As part of tracking the warpath of William Wallace, this article looks at the strategic importance of Stirling.
In the conquest and defense of Scotland, there is no location more important than Stirling where Wallace (d. 1305) and Andrew Murray (d. 1297) made their successful stand against the invading English in 1297.
Figure 1: A view from the north of the River Forth, Stirling, and Stirling Castle. Photograph courtesy of Dawn Manning.
Scotland is what Sun Tzu would classify as “difficult ground.”1 The numerous lakes, swamps, marshes, forests, and mountains will overwhelm any visitor. The northern half, or the Highlands, is much more rugged than the south, the Lowlands, and even today, cars rely on single-lane, dirt roads and few bridges to get around the massive lakes, or lochs, as the Scottish call them. When heavy rains come, lakes often flood and cover portions of the small roads wrapping around them. Drivers find themselves with the unsettling choice of gunning the car through the water or backing up 10-20 miles from whence they came. The west coast is pleasant and scenic, but the east coast, especially in the northern parts, suffers from harsh winds that sting unexposed skin.2 Difficult ground indeed.
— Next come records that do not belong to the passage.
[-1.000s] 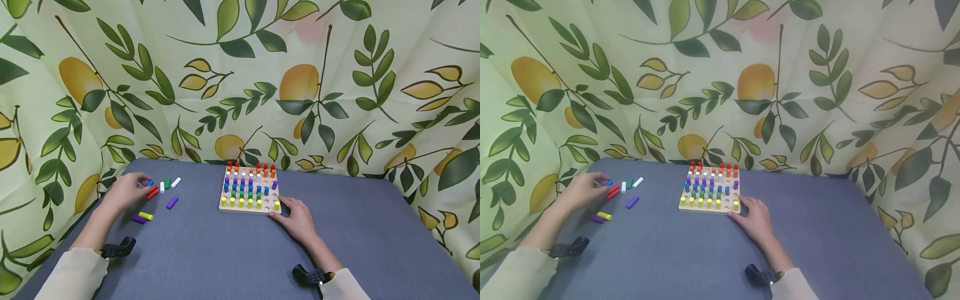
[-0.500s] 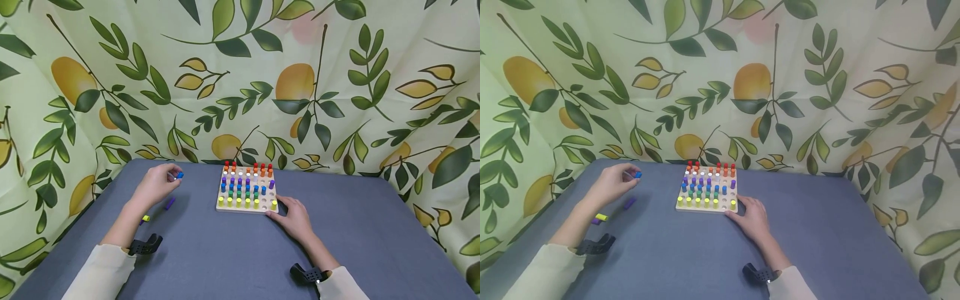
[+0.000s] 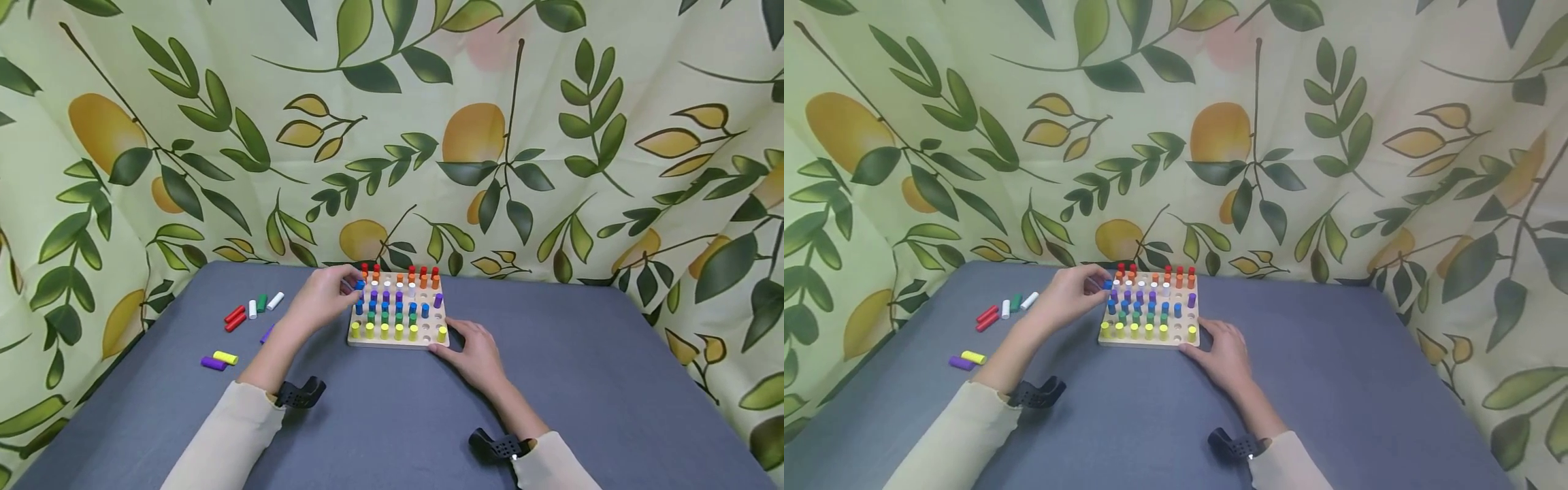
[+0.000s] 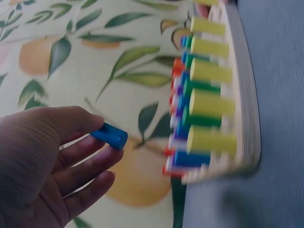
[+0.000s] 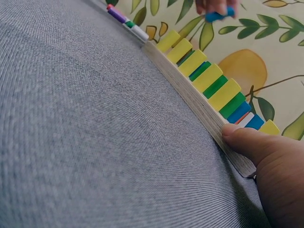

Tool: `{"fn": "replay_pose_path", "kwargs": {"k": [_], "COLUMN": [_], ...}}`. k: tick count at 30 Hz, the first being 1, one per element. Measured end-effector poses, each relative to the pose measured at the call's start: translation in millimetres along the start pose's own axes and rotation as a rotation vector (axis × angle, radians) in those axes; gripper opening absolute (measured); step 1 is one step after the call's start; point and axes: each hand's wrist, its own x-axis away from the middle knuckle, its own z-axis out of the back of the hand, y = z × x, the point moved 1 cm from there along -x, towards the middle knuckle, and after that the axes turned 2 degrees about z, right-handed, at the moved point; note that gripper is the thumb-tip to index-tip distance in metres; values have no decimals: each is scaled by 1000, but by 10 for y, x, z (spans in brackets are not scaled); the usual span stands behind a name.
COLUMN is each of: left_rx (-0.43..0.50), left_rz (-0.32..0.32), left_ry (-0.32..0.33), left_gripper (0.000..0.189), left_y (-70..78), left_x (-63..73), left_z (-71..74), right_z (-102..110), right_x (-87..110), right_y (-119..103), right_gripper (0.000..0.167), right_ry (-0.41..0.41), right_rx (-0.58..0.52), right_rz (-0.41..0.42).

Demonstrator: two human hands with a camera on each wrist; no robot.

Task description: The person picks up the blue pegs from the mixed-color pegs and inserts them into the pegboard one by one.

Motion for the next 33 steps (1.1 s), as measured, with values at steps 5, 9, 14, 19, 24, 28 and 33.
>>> {"fn": "replay_pose_path", "kwargs": {"k": [5, 9, 14, 19, 24, 28, 33], "left_rx": [37, 79, 154, 200, 203, 232, 222], "left_rz": [-51, -79, -107, -116, -83, -83, -99], "left_ry": [-20, -19, -36, -56, -73, -64, -49], "left_gripper": [20, 19, 17, 17, 19, 17, 17], "left_y": [189, 298, 391, 439, 469, 501, 537], "left_x": [-91, -162, -265, -348, -393, -413, -444], "left_z": [-228, -413, -650, -834, -957, -1023, -1095], "right_z": [-5, -7, -7, -16, -8, -9, -23], "right_x": [-7, -9, 0, -4, -12, -14, -13], "right_y": [-2, -3, 5, 11, 5, 7, 20], "right_gripper": [74, 73, 71, 70, 68, 68, 67], "right_ry": [-2, 0, 36, 45, 39, 45, 61], "right_rx": [-6, -6, -17, -15, -26, -24, -25], "right_rz": [-10, -9, 2, 10, 7, 21, 35]}}
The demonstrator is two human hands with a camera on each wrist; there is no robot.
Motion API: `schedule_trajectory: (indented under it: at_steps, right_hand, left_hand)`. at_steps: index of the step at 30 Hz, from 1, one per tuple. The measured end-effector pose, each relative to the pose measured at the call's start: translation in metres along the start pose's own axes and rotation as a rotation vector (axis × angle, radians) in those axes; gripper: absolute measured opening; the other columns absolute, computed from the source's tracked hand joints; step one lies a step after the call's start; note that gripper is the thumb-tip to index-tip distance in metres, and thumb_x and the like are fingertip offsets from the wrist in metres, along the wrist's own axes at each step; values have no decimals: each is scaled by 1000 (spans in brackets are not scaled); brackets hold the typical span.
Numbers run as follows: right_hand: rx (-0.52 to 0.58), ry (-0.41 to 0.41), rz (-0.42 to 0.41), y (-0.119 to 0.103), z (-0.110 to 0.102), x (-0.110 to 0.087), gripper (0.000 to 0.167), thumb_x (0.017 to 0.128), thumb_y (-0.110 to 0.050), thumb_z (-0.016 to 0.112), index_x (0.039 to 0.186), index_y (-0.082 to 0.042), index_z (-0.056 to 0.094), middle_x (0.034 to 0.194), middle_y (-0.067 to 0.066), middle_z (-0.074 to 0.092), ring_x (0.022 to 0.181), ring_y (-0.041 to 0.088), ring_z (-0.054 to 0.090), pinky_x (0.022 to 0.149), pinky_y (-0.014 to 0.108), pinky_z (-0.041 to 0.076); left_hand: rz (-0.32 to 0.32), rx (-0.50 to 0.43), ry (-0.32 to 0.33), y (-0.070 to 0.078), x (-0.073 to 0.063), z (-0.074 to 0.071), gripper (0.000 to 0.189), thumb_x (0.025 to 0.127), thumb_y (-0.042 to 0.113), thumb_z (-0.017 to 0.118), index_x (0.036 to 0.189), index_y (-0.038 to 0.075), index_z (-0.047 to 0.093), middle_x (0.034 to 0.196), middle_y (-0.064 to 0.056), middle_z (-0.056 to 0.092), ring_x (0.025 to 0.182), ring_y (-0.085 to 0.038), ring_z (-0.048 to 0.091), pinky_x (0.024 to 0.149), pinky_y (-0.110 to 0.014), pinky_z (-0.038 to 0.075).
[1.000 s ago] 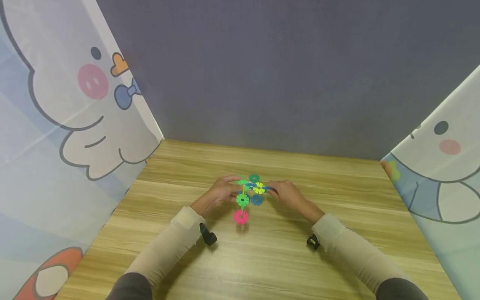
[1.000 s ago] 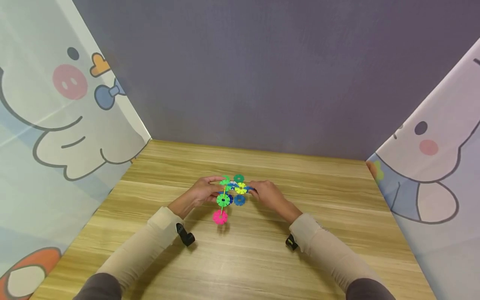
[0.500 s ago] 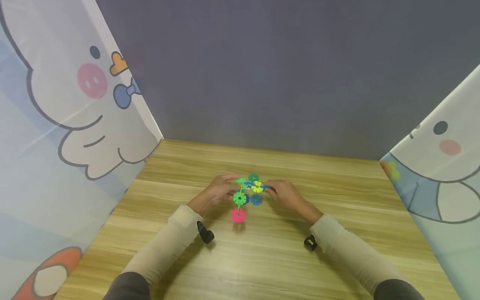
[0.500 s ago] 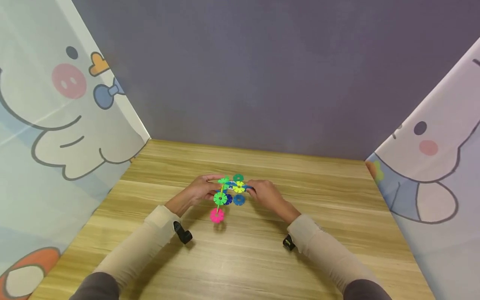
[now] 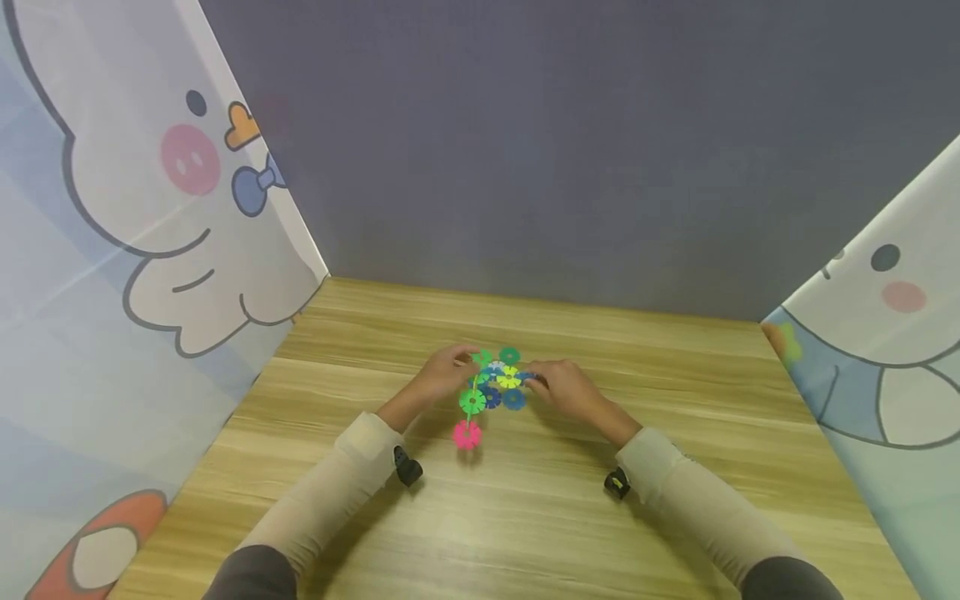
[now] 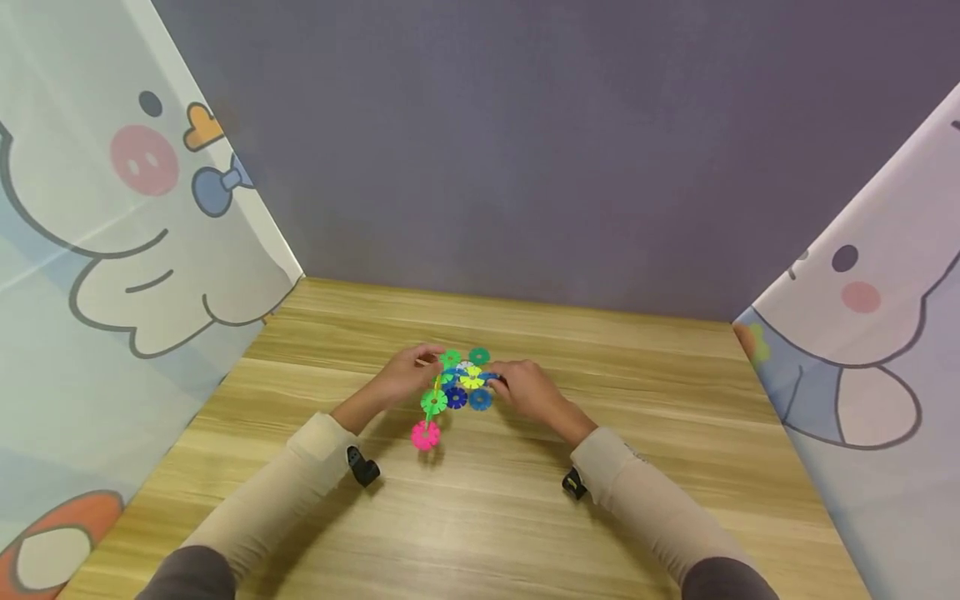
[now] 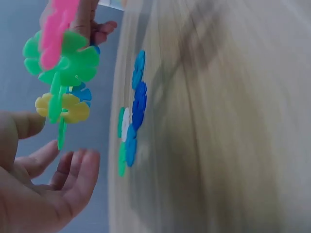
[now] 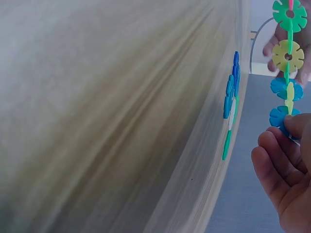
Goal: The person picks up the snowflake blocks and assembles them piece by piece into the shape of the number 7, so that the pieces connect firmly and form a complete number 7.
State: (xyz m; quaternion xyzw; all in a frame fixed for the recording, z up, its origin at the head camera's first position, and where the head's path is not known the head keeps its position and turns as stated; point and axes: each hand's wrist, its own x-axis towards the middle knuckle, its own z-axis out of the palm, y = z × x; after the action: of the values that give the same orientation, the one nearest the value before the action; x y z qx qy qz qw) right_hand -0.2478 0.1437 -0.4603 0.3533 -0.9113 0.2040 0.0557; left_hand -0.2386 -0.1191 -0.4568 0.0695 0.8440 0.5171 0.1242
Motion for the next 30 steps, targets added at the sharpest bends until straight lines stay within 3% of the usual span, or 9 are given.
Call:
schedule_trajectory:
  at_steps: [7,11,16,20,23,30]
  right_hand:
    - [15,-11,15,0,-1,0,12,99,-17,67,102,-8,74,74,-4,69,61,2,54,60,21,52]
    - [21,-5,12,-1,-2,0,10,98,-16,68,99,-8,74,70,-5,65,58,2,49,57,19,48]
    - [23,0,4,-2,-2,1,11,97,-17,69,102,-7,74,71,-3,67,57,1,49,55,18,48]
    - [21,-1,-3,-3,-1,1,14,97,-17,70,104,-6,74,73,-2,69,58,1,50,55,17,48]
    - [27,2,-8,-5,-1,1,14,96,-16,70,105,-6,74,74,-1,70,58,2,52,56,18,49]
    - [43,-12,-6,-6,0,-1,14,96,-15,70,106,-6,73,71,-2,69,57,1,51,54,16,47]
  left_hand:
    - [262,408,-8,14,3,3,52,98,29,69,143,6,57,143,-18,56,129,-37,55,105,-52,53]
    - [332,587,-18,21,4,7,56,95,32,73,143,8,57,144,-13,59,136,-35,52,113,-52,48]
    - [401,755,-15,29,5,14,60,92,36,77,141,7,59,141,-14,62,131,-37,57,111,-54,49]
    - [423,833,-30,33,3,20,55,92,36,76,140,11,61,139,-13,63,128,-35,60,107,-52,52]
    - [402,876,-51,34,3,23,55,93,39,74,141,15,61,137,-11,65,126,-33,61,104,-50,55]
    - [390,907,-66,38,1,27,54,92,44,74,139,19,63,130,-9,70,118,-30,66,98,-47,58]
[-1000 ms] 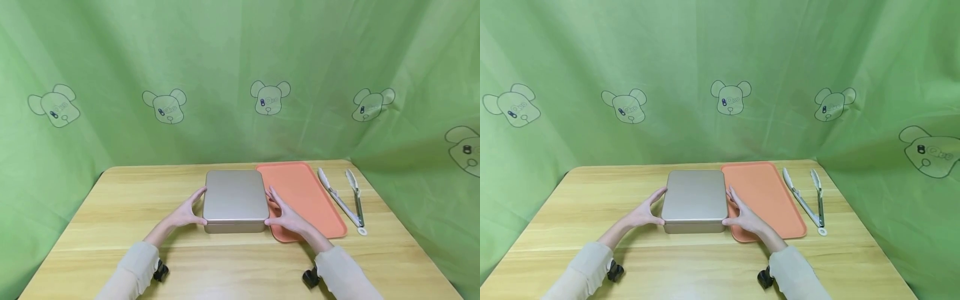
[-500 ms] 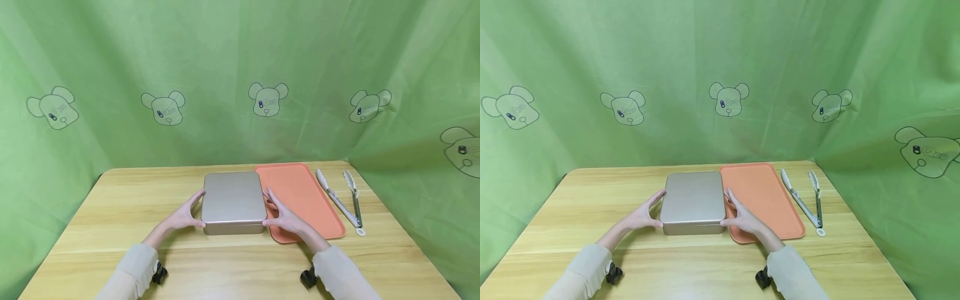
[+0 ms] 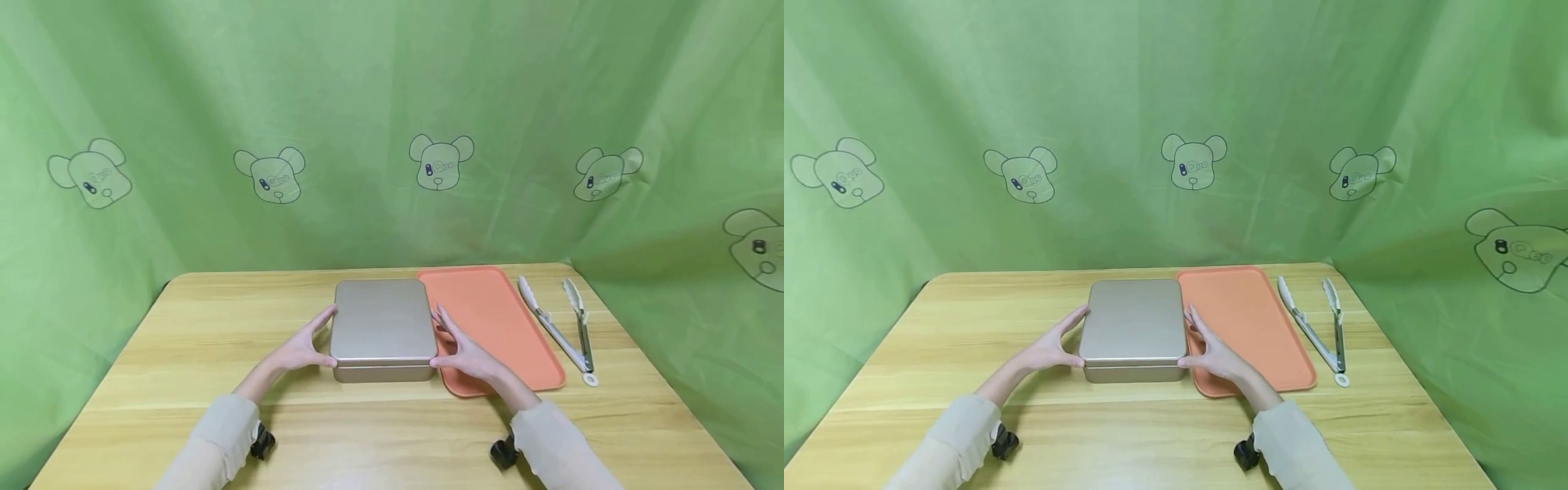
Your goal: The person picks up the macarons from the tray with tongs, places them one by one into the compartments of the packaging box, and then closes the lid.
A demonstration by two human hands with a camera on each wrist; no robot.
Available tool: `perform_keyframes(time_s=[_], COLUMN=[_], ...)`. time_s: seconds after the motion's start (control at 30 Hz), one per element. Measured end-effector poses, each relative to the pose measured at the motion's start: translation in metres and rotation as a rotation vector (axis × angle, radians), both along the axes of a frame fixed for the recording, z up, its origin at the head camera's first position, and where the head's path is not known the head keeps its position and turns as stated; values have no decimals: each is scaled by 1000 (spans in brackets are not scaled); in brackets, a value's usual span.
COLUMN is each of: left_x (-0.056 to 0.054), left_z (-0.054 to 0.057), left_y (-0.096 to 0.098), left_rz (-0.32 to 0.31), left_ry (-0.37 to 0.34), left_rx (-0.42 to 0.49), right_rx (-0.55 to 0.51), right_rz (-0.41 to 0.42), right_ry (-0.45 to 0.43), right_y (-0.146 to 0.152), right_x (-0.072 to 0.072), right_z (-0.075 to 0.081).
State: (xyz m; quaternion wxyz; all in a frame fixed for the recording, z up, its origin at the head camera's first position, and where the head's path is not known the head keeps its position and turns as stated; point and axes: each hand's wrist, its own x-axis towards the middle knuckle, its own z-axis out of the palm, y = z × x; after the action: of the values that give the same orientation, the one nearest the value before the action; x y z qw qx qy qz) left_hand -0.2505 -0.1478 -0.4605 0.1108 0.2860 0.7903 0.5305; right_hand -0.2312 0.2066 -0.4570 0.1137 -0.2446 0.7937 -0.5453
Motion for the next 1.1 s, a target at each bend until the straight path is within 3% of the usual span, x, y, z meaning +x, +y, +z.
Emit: perform_keyframes(time_s=[0.43,1.1], left_x=[0,1], left_z=[-3,-9], left_y=[-1,-2], left_rz=[24,5], left_ry=[4,-6], left_rx=[-26,-17], right_rx=[-12,29], right_rz=[12,31], right_ry=[-1,-6], right_y=[0,3], right_x=[1,-1], right_z=[-2,-2])
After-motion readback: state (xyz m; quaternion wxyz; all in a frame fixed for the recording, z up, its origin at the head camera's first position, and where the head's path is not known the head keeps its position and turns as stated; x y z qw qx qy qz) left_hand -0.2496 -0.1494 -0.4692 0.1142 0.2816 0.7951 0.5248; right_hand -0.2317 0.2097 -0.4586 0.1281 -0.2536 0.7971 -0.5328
Acting as a natural barrier between the Highlands and the Lowlands is a winding river called Forth. Starting in Loch Ard in the Highlands, the Forth moves east and then southeast continually looping around geographical obstacles and eventually emptying into the North Sea. The river is typically too deep to ford. The lowest point of the river is at a town called Stirling.3
Figure 2: Scotland.
Historians are unanimous in their appraisal of Stirling’s importance. One recent historian describes it as “the key which would unlock the two halves of Scotland.”4 Another describes it as “the strap that held the north and south of Scotland together.”5 Finally, a third describes it as “vital strategic spot” and without control of its castle, “the Scots could move about freely” in the north.6 Although these historians are speaking about the thirteenth-century, these are accurate descriptions for roughly 2000 years of Scottish history. Today, visitors will find a small town with a castle and bridge—similar features that existed in 1297. Going even further back, there is evidence that the Romans built a bridge at this location during Agricola’s reign as governor of Britain (r. 78-84), testifying to its enduring significance.7 Unable to hold onto the territory north of Stirling, the Romans eventually built Antonine Wall in 142, south of the Forth. The wall measured nearly 10 ft high, ran east to west almost parallel of the Forth, and sported 19 forts at roughly 2-mile intervals. The wall was a failed attempt at recreating the natural barrier the Forth already presented, and the Romans abandoned the wall in the early 160s.8 During the early Middle Ages (c. 500-1000), Stirling remained hotly contested. One medieval chronicler documents how Kenneth MacAlpin (r. 843-858), king of the Picts, besieged the castle in 842 during his conquest of the region.9 The same chronicler believes King Osbert (d. 867) also built a bridge at Stirling in the ninth-century.10
Figure 3: Stirling and the River Forth.
Stirling remained a hotbed of activity during the high Middle Ages (c. 1000-1300), especially during the Scottish Wars of Independence. When English King Edward I (r. 1272-1307) began his first conquest of Scotland (1296), the Scots abandoned Stirling without a fight.11 However, the Scots recaptured it the next year after the Battle of Stirling Bridge, which subsequently resulted in the destruction of said bridge.12 After Edward defeated the Scottish army at Falkirk (1298), he quickly reclaimed Stirling.13 Edward had to fight at Falkirk, a town south of the Forth, because he lacked possession of Stirling, his only means for crossing into the Highlands.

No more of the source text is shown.